**Work to complete**
Your answer should be the lines below from the one holding "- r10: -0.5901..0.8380" through the one holding "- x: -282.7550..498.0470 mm", copied exactly and with nothing else.

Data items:
========

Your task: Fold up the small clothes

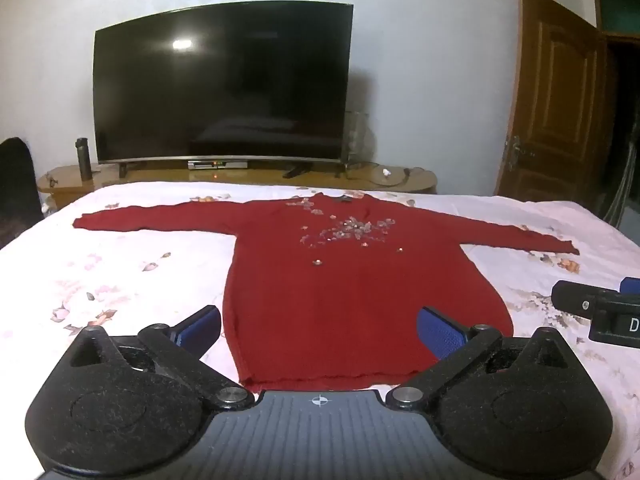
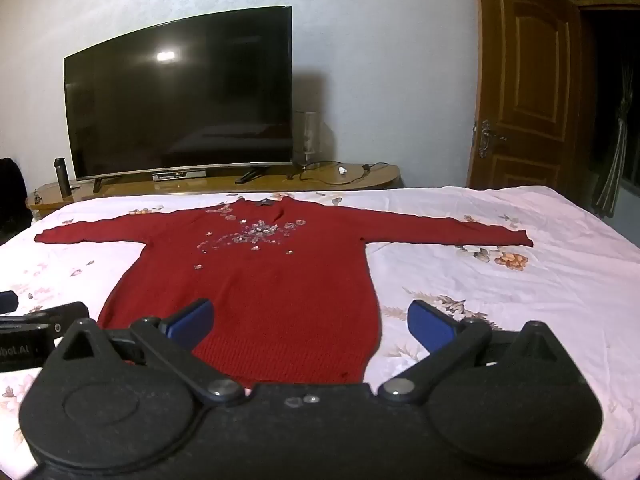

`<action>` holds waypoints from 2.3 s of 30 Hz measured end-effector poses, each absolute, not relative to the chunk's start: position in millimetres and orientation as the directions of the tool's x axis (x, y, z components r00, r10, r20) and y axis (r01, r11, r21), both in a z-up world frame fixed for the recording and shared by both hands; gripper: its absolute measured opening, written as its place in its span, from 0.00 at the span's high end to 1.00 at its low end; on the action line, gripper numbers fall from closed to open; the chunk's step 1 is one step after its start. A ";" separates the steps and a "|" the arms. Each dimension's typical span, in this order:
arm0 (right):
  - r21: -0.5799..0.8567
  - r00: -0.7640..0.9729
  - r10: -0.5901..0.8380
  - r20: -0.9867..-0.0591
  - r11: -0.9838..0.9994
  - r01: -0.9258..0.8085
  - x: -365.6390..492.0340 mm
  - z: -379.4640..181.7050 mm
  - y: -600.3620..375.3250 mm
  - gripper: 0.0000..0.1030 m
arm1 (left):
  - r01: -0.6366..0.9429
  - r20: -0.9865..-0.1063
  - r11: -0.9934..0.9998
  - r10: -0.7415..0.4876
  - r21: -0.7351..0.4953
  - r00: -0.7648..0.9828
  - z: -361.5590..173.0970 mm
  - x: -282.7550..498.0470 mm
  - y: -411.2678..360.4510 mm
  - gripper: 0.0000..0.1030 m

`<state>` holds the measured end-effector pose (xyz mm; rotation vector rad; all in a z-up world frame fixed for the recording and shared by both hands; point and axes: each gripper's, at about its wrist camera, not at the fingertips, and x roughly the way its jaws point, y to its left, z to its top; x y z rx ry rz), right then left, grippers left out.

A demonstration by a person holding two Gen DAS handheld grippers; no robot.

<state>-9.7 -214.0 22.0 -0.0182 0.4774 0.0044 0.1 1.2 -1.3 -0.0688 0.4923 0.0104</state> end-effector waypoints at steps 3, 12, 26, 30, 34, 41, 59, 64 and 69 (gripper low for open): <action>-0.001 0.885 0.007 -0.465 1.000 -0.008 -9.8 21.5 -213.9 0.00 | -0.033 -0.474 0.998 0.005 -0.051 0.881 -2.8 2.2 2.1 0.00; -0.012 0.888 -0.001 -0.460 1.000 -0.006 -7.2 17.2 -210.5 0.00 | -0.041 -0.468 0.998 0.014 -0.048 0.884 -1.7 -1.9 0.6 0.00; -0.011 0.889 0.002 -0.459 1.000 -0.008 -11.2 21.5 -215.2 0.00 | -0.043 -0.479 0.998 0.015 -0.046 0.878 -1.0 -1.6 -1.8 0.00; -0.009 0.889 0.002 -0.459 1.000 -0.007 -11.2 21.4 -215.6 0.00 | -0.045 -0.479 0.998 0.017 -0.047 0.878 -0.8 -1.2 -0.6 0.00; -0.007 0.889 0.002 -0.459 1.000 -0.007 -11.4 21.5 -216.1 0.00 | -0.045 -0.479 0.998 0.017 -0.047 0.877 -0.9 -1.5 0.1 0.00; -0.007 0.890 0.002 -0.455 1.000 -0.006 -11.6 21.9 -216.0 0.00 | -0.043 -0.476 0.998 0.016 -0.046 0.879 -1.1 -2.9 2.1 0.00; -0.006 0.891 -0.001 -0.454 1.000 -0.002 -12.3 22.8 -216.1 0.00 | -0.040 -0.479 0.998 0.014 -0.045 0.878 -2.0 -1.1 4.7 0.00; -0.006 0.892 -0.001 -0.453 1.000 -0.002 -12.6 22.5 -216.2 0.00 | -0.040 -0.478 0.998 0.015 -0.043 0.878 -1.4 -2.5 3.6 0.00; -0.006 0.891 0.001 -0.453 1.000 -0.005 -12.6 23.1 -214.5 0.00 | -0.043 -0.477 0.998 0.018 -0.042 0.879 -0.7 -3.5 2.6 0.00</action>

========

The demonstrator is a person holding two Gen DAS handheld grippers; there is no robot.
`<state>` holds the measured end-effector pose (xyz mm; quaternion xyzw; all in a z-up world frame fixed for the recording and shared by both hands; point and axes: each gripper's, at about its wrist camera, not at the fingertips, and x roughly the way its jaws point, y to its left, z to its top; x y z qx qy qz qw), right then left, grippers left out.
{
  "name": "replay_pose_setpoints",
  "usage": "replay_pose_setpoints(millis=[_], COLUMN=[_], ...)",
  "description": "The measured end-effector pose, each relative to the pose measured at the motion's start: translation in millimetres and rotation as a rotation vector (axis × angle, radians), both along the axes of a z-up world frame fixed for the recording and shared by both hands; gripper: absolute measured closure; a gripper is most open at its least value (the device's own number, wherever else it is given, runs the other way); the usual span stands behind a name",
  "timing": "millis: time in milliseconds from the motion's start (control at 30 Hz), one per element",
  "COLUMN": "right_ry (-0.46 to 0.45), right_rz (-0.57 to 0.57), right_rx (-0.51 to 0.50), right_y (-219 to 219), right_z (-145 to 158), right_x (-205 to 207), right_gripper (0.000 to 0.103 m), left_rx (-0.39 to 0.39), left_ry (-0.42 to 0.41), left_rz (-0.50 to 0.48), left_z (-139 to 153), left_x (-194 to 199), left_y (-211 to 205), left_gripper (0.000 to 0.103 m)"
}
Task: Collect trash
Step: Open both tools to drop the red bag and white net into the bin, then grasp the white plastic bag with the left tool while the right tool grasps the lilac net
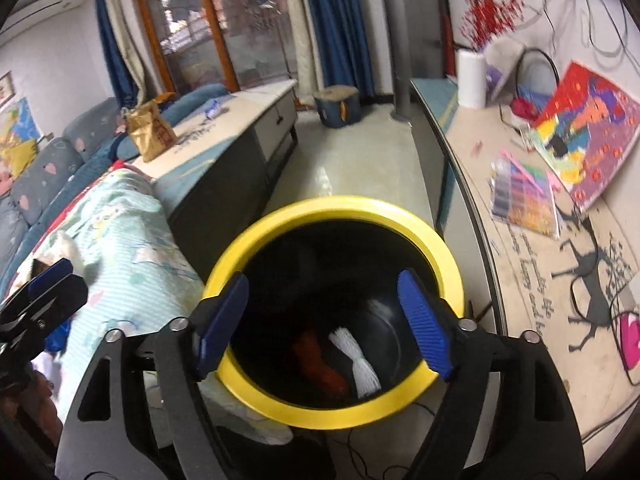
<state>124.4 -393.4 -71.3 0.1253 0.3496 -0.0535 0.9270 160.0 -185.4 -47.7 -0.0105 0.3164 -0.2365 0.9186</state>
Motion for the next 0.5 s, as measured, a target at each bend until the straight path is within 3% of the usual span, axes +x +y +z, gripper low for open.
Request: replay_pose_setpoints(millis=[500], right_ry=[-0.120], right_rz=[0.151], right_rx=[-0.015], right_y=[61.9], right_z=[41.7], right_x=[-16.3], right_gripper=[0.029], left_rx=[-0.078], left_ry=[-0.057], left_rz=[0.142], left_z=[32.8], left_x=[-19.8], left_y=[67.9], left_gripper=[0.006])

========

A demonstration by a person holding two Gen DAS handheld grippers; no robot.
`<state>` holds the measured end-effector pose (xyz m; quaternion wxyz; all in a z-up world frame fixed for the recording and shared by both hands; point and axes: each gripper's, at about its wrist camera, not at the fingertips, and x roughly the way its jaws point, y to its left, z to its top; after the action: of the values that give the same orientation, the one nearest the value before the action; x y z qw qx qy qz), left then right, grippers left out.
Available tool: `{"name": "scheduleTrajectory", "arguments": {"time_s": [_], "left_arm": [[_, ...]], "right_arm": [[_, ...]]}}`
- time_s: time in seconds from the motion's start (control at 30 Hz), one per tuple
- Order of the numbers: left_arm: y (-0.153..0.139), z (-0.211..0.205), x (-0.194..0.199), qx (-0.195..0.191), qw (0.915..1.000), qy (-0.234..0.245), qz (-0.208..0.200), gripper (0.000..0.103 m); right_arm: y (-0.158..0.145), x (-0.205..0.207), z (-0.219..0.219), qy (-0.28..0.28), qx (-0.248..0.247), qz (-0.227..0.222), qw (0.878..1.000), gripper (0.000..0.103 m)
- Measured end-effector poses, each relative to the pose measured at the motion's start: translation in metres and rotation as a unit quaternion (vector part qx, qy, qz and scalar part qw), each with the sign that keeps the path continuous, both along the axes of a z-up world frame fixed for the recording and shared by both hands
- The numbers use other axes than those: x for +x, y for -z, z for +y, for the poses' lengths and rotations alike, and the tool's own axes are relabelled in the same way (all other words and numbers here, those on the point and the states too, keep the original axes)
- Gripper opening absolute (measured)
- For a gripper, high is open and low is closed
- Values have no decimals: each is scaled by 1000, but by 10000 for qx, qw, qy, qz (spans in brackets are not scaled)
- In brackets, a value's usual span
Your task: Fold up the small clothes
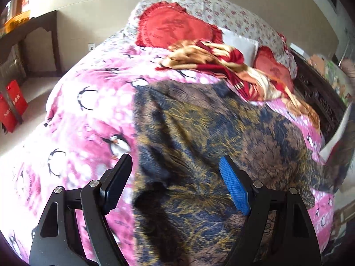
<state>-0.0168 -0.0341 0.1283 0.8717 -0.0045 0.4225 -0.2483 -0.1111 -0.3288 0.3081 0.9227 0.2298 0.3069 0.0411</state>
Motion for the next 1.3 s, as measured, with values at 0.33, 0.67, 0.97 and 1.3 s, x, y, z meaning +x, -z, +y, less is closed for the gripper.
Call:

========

**Solution for this task**
  - r10: -0.5901..0.8380
  - r20: -0.9867..-0.0591
  - r11: -0.9838..0.9994
  - r01: -0.9258..0.8085
  - x: -365.6390..492.0340 mm
  - z: -379.4640..181.7050 mm
  - y: -600.3620..375.3250 mm
  - gripper: 0.0000..0.1030 m
arm1 (left):
  - r01: -0.6366..0.9429
  - r20: -0.9865..-0.1063
  - r11: -0.9934..0.9998
  - r10: -0.7415..0.4876
  - r21: -0.7351..0.4953
  - r00: -0.7648..0.9828
  - z: -361.5590..173.0970 mm
  - x: -282.7550..498.0470 mm

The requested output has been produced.